If you have strong lofts, you can then ditch the 3 iron and not have a 'gap' between your 5 wood/rescue and your longest iron....you can also then carry a couple (or 3) decent wedges to help scoring around the green....


----------



## DCB (Oct 17, 2010)

Am i in the minority here or do people actually worry obout what loft there 6 iron has as opposed to there partners...
		
Click to expand...

Not worried in the slightest, I can hit either equally badly


----------



## Tiger (Oct 17, 2010)

Personally I'd prefer a weaker lofted 47* PW and then have 52, 56 with the option of adding a 60.


----------



## stef92 (Oct 17, 2010)

To be honest, I have a set of Wilson Staff clubs and I had another set before these.

Apparently, they are heavily de-lofted and therefore have extra distance. I don't see it, but I'm sure those who hit shorter balls, can use it to explain why they hit a club more than me etc. And visa versa.

People loft and de-loft their clubs all the time anyway, so I just can't see the importance really!

I don't think it makes anymore difference than perhaps 4-6 yards, so if a manufacturer (Mizuno) makes a club that is enormously long, they should get the credit.


----------



## thecraw (Oct 18, 2010)

It matters not one iota! The bottom line is that if you know how far you hit each club you won't have a problem with distance contol, whether that means you need to hit a Wilson 8 iron, yet you need a Ping 6 iron for the same distance. 

It boils down to course management and distance control. Simples!


----------



## jeffc (Oct 18, 2010)

Have been pondering this myself as I am looking at buying a new set of Ping S56 irons. I have a set of Di7 irons up to a 5 iron then a cobra 4 and 3 iron equivalent bafflers 23 20* degree I think.

The problem is that the S56's are 3 degrees weaker, or 3 degrees more loft than the Di7's. The problem is at the top end. If I have the 5 to PW in the S56's as per my Di7's I will have a huge gap from the 23 degree baffler to the 5 iron. This would mean I would need the 4 iron in the S56's effectively cutting my number of wedges by one.

Interesting one but I do like the S56's the ball comes off them really sweet.


----------



## Oddsocks (Oct 18, 2010)

jeff, if your striking the s56's better, would this not compensate for the weaker loft.

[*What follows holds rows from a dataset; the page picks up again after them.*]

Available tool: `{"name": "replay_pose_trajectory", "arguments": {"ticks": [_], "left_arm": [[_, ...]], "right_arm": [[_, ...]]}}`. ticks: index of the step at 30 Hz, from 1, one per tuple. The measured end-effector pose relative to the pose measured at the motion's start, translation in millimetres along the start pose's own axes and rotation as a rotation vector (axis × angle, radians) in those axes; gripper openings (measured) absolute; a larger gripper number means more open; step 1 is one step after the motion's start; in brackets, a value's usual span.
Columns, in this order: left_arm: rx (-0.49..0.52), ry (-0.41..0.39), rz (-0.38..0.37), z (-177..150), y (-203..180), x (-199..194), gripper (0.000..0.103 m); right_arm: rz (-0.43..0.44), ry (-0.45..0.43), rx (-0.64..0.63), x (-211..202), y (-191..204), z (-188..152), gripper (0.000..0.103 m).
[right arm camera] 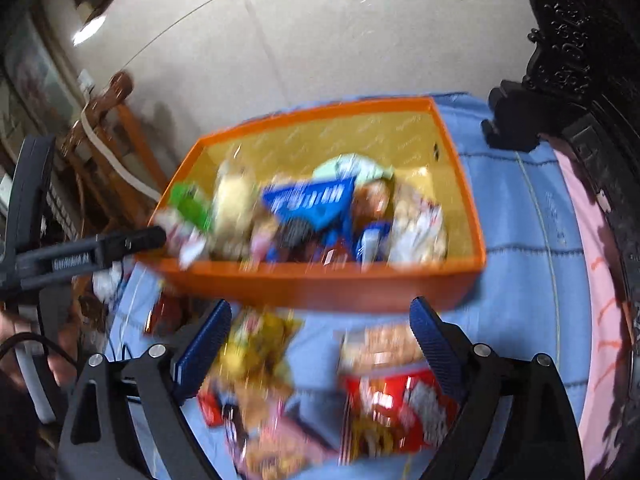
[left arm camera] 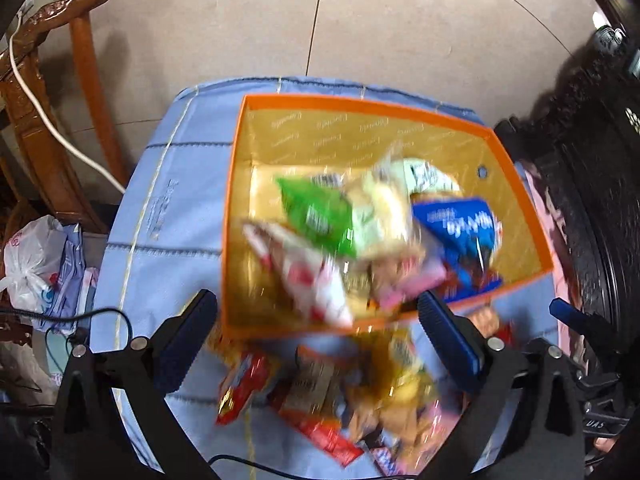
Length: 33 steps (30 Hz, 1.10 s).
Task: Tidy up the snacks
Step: 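Carry both bags over the orange box and open both grippers, then move both grippers back over the remaining snacks on the table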
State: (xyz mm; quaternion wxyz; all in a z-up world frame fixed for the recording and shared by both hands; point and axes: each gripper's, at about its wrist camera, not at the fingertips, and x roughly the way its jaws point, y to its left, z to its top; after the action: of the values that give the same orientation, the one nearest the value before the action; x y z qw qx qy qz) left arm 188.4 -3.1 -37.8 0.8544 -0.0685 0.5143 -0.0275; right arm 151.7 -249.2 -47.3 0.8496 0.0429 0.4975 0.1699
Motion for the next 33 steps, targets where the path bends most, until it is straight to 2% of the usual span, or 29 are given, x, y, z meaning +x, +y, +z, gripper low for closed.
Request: {"name": "replay_pose_trajectory", "arguments": {"ticks": [2, 8, 14, 17, 21, 27, 28, 29, 30, 33], "left_arm": [[0.002, 0.000, 0.002, -13.9, 3.7, -5.7, 0.099], [-0.015, 0.077, 0.017, -62.0, 19.2, -2.8, 0.099], [-0.080, 0.138, 0.045, -100.2, 48.8, 7.0, 0.099], [-0.123, 0.116, 0.092, -101.3, 65.5, 9.3, 0.099], [-0.166, 0.111, 0.105, -87.0, 78.6, 23.0, 0.099], [-0.054, 0.167, 0.138, -73.0, 59.9, 65.9, 0.098], [-0.041, 0.173, 0.129, -73.6, 55.8, 69.5, 0.085], [-0.026, 0.177, 0.098, -75.2, 51.5, 73.4, 0.048], [0.001, 0.196, 0.060, -79.1, 45.0, 77.2, 0.041], [0.147, 0.193, 0.020, -97.7, 19.5, 69.5, 0.040]], "right_arm": [[0.001, 0.027, 0.007, -3.4, 1.7, -17.7, 0.093], [0.035, 0.153, 0.040, 3.4, 7.2, -76.2, 0.094], [0.041, 0.198, 0.045, -0.6, 15.1, -105.6, 0.094], [0.038, 0.198, 0.056, -5.5, 14.6, -111.1, 0.094], [0.028, 0.194, 0.066, -9.9, 13.7, -114.8, 0.094], [0.008, 0.201, 0.087, -13.7, 12.0, -120.9, 0.094], [0.004, 0.204, 0.095, -13.7, 11.4, -122.5, 0.094], [0.002, 0.206, 0.100, -13.5, 10.9, -123.3, 0.095], [0.000, 0.207, 0.104, -13.3, 11.3, -123.6, 0.095], [-0.003, 0.212, 0.112, -11.3, 12.1, -123.2, 0.095]]}}
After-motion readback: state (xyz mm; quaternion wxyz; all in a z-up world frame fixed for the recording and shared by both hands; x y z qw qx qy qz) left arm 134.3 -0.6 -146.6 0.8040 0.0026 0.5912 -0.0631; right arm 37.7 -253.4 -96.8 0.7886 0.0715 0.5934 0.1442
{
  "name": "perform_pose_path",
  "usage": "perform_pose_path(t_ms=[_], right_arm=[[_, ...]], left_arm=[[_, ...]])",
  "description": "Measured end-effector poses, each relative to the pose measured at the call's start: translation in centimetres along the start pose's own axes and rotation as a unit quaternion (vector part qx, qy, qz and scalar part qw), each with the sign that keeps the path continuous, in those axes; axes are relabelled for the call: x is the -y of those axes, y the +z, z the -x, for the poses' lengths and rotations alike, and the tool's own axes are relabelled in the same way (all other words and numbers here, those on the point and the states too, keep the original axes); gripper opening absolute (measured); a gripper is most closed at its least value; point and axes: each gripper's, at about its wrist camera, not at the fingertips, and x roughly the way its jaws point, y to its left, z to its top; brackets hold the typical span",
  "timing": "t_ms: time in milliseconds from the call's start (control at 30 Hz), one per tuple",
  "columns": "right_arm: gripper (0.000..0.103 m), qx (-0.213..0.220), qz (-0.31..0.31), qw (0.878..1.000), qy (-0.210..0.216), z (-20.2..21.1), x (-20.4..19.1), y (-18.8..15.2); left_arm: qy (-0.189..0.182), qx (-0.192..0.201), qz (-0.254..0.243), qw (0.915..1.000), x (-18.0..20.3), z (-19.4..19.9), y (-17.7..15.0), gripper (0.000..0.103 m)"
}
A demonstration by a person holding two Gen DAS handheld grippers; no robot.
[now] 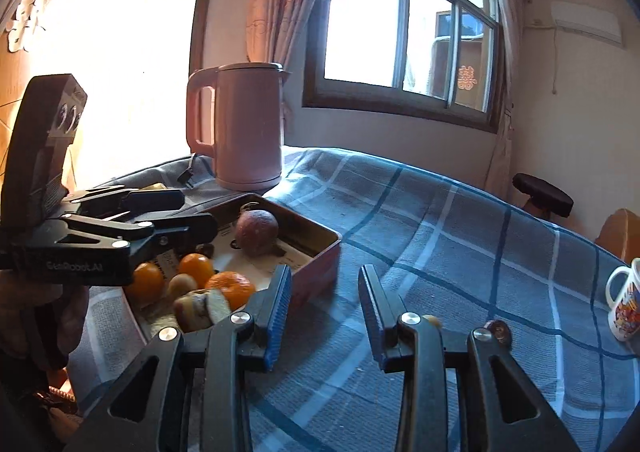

As thecraw said, course management and know your distances. im really struggling with 170-200 yards at the moment and really need to work on this, what the lofts are on my clubs is neither here nor there, you need to know 

165/170 yards, 6iron, 
150/155 Yards, 7iron

Etc etc...

you dont ever go to your back and say " 165 yards, right whats got 38* "


----------



## jeffc (Oct 18, 2010)

no I don't think about the lofts only what each club will give me and I don't want any big gaps. I am not a long hitter, keeping out of trouble gets me good scores not trying to smash the writting of ball.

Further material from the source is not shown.